Director: Elizabeth Lo

Studio: Magnolia Pictures

Review: STRAY

You’ve probably heard or been familiar with Disney’s Lady and the Tramp, A Dog’s Purpose, A Dog’s Journey, or mainly The Secret Life of Pets, but here’s another doggie-dog adventure called Stray. Stray is such a beautiful film coming from director and writer Elizabeth Lo who introduces the audience to a dog named Zeytin, a simple and stray dog who is living life to the fullest on the streets of Istanbul. This film serves as a directorial debut for Elizabeth Lo who had a history of directing documentary shorts and now moving on to the big screen by helming Stray, Lo offers a story that even tells the tales about how an ordinary dog has his day in Istanbul just as any dog in America or other countries could have a wonderful life with purpose and fulfillment.

Under the direction of Lo herself, Stray is filmed across Istanbul and parts of Turkey. Lo shows the hardships of life with Zeytin in the eyes of the city along with other dogs who share their purposes with Zeytin. Lo not only focuses heavily on Zeytin, but also focuses on other stray dogs and their adventures shown in the film and throughout rather than facing the camera towards humans and Sybrian refugees. It feels like Lo wants to pay towards attention to the dogs and focus less on humans present with less dialogue. Lo, along with her documentary teams, really want to capture the hard lives of a stray dog or any other pet that would end up in the streets, looking for something interesting to happen. This darkening purpose and fulfillment are where Zeytin’s climaxes become more and more cinematically interesting as the story is manageable to follow closely.

The documentary and the cinematography teams did a great job of handling the camera angles towards the dogs and their adventures on what comes next scene after scene. They really bring up a good theme of poor living poverty based on how different countries have faced as well as cultures of indifference and the animals’ way of life, which becomes clever and precise for that tone. Though, one of the biggest downfalls is that lack of color and happier brightness as the team didn’t put much effort on the settings and locations to see. And lastly, the score from Ali Helnwein is smooth and very majestic like the sounds of Hildur Guðnadóttir’s Joker musical composition. It really adds a nice tone of structure to have for Zeytin and other stray dogs’ scenes for that affair.

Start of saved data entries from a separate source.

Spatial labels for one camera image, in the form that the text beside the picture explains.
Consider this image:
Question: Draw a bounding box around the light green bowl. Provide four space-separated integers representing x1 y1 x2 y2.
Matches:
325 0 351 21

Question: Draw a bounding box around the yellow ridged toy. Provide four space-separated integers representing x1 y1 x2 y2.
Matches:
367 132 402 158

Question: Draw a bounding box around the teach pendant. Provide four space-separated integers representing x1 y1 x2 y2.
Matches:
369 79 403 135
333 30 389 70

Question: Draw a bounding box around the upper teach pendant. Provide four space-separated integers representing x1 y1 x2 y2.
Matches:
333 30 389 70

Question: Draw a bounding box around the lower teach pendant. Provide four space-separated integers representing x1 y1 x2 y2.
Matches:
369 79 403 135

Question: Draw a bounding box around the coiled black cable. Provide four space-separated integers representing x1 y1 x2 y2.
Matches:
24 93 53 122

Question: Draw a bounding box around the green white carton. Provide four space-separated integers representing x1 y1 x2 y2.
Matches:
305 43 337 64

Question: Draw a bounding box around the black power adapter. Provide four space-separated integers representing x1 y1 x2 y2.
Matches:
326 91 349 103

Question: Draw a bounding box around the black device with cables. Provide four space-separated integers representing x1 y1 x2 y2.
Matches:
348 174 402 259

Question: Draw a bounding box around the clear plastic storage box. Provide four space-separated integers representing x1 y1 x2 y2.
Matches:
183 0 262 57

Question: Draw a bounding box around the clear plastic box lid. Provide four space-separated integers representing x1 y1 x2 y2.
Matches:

Overall, Stray is a good 70-minute, I wish I can see a lot more action and adventure coming from Zeytin and other dogs embarking their adventures through the city. Lo and the team really crack the nail of producing this high-end doggy-tail documentary movie that will make the people scream and bark for more. This is a must for all dog lovers out there and I can personally guarantee that this will help learn more about dogs and their high-flying journeys. It felt like I was watching a documentary version of A Dog’s Purpose and A Dog’s Journey.


(Review by Henry Pham)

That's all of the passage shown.